One thing stays true though — the bride-to-be should not be throwing herself her own bridal shower.

Who should be invited?

Bridal showers are often an intimate, women-only affair. But in modern days, wedding showers involving both the bride- and groom-to-be is not uncommon. Such events are also known as the Jack and Jill shower, or the Stag and Doe shower. Regardless, invite only those who are near and dear to the honouree(s) of the shower.

Typically, those invited for the shower should also on the guest list for the wedding, but there are exceptions — colleagues who wants to throw an office bridal shower but are not invited to the wedding, or someone who could not make it for the wedding.

Sometimes, because not the bride-to-be has different social circles who are separate from one another, there can be multiple bridal showers for her. It could also be the case that the bridal shower sees family members as guests, but there is another event (like a bachelorette party, and probably less family-friendly) for the gal pals only. In such cases, some guests may or may not be invited to more than one occasion. Let individual circumstances guide you through this one.

When and where should the shower be?

There is no limit to the venue of a bridal shower (well, as long as you are not trespassing). It can be at the bride-to-be’s family home, a café, a picnic in the park or a hotel room. It also depends on what activities you have planned, or if it is a themed shower.

Bridal showers are usually held between two months to two weeks before the wedding. Too soon and it might seem overenthusiastic (or, heaven forbid, the wedding is cancelled or postponed). Too late and it will be too stressful for the bride-to-be and bridesmaids.

What if I am invited to more than one bridal shower for the same bride-to-be?

If, for some reason, you are invited to more than one of the pre-wedding events for the same bride-to-be, you may choose to attend all of them, or just one of them. However, you are only “obligated” to bring a gift for the first event you attend. If you feel bad turning up empty handed for the following occasions, bringing a small token like chocolates or baked goods will do.

This is not the bride-to-be’s first marriage. Can she still have a bridal shower?

Yes, she can!

What gifts should I bring? / What gifts should I ask for?
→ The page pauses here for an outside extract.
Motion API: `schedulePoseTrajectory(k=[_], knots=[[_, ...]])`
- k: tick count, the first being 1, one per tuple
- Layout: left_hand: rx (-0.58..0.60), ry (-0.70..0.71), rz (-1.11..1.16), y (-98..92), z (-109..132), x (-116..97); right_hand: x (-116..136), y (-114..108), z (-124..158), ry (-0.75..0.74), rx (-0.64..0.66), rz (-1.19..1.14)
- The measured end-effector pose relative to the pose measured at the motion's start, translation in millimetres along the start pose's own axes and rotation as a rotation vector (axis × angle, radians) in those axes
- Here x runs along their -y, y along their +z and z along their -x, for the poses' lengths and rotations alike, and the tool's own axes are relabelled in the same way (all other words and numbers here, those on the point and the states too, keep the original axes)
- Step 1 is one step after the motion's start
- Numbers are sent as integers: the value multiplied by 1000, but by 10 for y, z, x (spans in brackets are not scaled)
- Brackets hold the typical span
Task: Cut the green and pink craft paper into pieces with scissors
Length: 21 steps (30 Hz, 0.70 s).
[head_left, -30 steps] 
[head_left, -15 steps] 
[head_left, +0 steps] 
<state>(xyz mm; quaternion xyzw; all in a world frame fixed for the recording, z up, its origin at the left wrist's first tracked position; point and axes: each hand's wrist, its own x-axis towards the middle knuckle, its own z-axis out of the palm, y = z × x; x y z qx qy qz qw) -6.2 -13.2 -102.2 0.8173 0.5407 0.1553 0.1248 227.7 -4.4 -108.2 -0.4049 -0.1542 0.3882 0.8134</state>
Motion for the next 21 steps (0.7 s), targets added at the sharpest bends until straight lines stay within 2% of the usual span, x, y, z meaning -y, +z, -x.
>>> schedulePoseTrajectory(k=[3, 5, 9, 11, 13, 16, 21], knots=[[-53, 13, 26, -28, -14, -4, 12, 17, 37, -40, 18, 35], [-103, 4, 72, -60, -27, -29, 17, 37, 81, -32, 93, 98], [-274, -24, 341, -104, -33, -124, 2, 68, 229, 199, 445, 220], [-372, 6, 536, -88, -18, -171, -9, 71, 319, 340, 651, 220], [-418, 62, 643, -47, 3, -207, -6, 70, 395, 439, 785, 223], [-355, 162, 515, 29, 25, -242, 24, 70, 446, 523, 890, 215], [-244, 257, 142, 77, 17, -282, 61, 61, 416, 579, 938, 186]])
The nature of the gifts are typically items that can help the bride-to-be set up her new home. As the bride-to-be, you can put together a gift registry, which the host can then include in the shower invitation. If you have separate registries for the bridal shower and the wedding, items on the bridal shower registry should be less financially demanding. Enlist the help of one of the hosts to make a note of who gave what — helpful for when you are sending out thank you notes. 

As guests, if you weren't given any guidelines or hints as to what the bride-to-be would like to receive, things like recipe books, bed linens, coffee table books and lingeries are some common bridal shower gifts.
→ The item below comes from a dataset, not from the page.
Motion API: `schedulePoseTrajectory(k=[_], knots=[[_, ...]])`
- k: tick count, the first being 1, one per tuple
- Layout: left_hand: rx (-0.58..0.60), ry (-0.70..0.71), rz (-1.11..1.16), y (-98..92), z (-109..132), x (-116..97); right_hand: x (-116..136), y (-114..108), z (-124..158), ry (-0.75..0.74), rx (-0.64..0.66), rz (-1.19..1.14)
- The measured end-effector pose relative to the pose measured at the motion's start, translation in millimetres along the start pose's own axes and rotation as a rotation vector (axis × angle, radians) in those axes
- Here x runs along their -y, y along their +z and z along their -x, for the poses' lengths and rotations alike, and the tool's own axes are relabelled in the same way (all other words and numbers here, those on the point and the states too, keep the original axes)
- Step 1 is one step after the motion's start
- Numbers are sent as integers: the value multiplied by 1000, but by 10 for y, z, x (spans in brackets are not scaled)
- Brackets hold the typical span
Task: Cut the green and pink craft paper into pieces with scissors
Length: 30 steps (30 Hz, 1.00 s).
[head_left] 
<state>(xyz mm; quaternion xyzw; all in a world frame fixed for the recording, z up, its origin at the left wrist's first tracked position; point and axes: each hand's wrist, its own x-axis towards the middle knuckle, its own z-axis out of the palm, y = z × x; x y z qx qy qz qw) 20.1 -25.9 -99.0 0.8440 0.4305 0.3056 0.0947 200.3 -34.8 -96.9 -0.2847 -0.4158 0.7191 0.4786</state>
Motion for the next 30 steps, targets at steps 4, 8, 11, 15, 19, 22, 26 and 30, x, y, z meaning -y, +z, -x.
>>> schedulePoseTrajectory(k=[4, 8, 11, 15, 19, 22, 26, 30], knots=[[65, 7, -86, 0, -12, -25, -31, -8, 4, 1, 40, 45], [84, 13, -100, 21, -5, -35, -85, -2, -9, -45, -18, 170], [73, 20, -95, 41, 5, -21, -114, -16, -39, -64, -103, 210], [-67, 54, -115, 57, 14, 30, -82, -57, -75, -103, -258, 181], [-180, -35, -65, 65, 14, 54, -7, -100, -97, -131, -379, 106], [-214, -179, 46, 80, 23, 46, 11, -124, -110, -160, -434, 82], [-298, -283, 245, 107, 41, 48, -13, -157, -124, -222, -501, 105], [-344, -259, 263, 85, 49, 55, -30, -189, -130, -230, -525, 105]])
However, avoid giving cold, hard cash. It is an acceptable practice during bridal showers for the bride-to-be to open the gifts she received in front of everyone. The shower you are attending may or may not observe the practice, but err on the side of caution anyway and save the cash for the wedding ang paos.

I am the bride-to-be, and the bridal shower is for me. Do I not get any say?
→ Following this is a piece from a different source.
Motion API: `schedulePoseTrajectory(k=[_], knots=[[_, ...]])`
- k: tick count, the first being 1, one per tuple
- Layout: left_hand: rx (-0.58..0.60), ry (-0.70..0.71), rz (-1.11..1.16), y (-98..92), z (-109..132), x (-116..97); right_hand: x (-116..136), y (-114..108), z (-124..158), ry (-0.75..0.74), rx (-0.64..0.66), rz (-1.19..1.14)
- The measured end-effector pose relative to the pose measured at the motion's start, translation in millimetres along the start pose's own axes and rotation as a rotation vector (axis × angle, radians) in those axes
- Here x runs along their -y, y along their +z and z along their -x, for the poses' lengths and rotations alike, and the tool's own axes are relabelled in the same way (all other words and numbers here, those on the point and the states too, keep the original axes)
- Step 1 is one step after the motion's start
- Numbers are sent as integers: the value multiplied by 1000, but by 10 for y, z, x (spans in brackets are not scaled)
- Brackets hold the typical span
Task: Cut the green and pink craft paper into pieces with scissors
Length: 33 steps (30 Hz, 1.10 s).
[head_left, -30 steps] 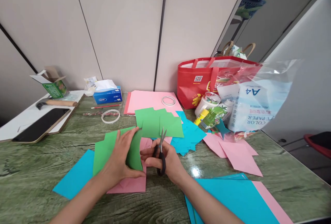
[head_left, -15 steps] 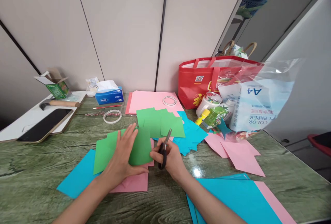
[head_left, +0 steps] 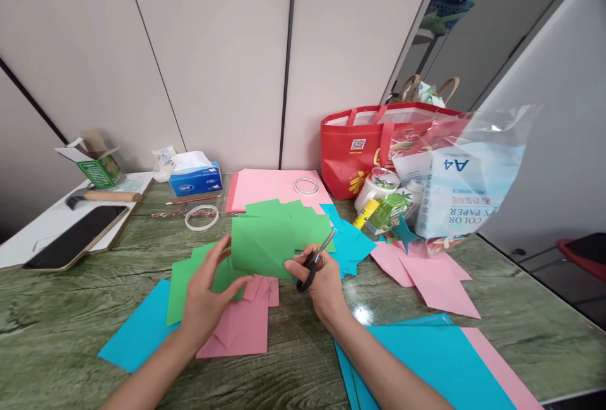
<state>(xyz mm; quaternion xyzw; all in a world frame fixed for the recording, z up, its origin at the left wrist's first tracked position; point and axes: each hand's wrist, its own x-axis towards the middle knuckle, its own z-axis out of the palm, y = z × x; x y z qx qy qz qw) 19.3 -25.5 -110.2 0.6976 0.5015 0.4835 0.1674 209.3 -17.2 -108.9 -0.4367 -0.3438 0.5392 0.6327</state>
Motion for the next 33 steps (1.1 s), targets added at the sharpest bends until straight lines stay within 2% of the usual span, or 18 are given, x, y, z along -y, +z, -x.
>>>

Unless it is a surprise event (in which case, you would be unaware anyway), you can give some helpful hints to guide the hosts along. Perhaps, you don’t like the idea of opening gifts in front of everyone, or you are not keen on having a retro themed bridal shower. Maybe you don't even want a bridal shower, period.

However, suppress your inner bridezilla and be modest with your “requests” as it is, after all, an event where everyone else is spend their time and energy just for you.